La experiencia le enseñó demasiado tarde que no se puede cambiar un sistema desde el gobierno, sino desde el poder.
Esa
comprobación tardía debió ser la fuerza que lo impulsó a resistir hasta
la muerte en los escombros en llamas de una casa que ni siquiera era la
suya, una mansión sombría que un arquitecto italiano construyó para
fábrica de dinero y terminó convertida en el refugio de un Presidente
sin poder.
Resistió
durante seis horas con una metralleta que le había regalado Fidel
Castro y que fue la primera arma de fuego que Salvador Allende disparó
jamás.
El
periodista Augusto Olivares que resistió a su lado hasta el final, fue
herido varias veces y murió desangrándose en la asistencia pública.
Hacia
las cuatro de la tarde el general de división Javier Palacios, logró
llegar hasta el segundo piso, con su ayudante el capitán Gallardo y un
grupo de oficiales. Allí entre las falsas poltronas Luis XV y los
floreros de Dragones Chinos y los cuadros de Rugendas del salón rojo,
Salvador Allende los estaba esperando. Llevaba en la cabeza un casco de
minero y estaba en mangas de camisa, sin corbata y con la ropa sucia de
sangre. Tenía la metralleta en la mano.
Allende
conocía al general Palacios. Pocos días antes le había dicho a Augusto
Olivares que aquel era un hombre peligroso, que mantenía contactos
estrechos con la Embajada de los EE.UU. Tan pronto como lo vio aparecer
en la escalera, Allende le gritó: "¡Traidor!" y lo hirió en la mano.
Allende
murió en un intercambio de disparos con esa patrulla. Luego todos los
oficiales en un rito de casta, dispararon sobre el cuerpo. Por último un
oficial le destrozó la cara con la culata del fusil.
La
foto existe: la hizo el fotógrafo Juan Enrique Lira, del periódico El
Mercurio, el único a quien se permitió retratar el cadáver. Estaba tan
desfigurado, que la Sra. Hortencia Allende, su esposa, le mostraron el
cuerpo en el ataúd, pero no permitieron que le descubriera la cara.
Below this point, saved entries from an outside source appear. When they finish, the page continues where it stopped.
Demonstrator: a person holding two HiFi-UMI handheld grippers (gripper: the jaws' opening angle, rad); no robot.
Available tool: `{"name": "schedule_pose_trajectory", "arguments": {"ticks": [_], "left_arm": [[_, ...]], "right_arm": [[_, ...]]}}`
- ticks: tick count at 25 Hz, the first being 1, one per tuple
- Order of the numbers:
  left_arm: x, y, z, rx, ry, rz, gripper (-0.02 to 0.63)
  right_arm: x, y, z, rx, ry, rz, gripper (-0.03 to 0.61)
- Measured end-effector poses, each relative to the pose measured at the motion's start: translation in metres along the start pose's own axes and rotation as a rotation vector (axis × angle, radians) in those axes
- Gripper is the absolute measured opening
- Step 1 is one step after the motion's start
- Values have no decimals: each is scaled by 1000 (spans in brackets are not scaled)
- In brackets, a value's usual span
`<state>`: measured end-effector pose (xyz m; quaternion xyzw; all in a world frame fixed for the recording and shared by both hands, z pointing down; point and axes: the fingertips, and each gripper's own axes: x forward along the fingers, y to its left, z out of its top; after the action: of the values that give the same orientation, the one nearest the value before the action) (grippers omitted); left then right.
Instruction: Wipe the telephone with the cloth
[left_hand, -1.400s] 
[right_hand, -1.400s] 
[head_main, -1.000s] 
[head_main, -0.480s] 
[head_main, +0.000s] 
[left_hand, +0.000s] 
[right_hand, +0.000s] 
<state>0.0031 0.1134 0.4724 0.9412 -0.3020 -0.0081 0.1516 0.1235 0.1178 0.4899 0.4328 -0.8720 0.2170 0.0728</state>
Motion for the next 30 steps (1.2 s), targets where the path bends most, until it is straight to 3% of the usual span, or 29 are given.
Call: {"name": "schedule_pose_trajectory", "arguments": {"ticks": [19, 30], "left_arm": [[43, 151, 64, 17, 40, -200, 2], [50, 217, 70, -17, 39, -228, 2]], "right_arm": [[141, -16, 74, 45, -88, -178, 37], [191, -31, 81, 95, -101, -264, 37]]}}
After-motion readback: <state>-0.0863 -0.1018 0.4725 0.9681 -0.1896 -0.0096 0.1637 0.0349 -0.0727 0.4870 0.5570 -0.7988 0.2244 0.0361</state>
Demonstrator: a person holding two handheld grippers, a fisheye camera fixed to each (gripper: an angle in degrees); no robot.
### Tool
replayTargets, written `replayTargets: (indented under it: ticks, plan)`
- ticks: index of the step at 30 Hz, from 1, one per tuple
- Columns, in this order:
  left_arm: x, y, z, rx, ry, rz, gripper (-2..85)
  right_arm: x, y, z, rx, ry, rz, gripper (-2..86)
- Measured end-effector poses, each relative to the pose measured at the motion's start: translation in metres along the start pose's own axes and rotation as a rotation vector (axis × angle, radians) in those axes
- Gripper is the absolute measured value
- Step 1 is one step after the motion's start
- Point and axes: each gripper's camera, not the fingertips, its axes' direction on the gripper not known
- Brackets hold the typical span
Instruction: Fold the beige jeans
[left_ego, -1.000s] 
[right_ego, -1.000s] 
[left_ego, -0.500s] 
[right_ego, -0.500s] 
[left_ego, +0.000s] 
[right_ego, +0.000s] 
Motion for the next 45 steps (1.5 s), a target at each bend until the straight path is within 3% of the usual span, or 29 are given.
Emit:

Había cumplido 64 en el julio anterior y era un Leo perfecto: tenaz, decidido e imprevisible.
Lo
que piensa Allende sólo lo sabe Allende, me había dicho uno de sus
ministros. Amaba la vida, amaba las flores y los perros, y era de una
galantería un poco a la antigua, con esquela perfumadas y encuentros
furtivos.
Su
virtud mayor fue la consecuencia, pero el destino le deparó la rara y
trágica grandeza de morir defendiendo a bala el mamarracho anacrónico
del derecho burgués, defendiendo una Corte Suprema de Justicia que lo
había repudiado y había de legitimar a sus asesinos, defendiendo un
Congreso miserable que lo había declarado ilegítimo pero que había de
sucumbir complacido ante la voluntad de los usurpadores, defendiendo la
voluntad de los partidos de la oposición que habían vendido su alma al
fascismo, defendiendo toda la parafernalia apolillada de un sistema de
mierda que el se había propuesto aniquilar sin disparar un tiro.
El
drama ocurrió en Chile, para mal de los chilenos, pero ha de pasar a la
historia como algo que nos sucedió sin remedio a TODOS los hombres de
este tiempo, que se quedó en nuestras vidas para siempre.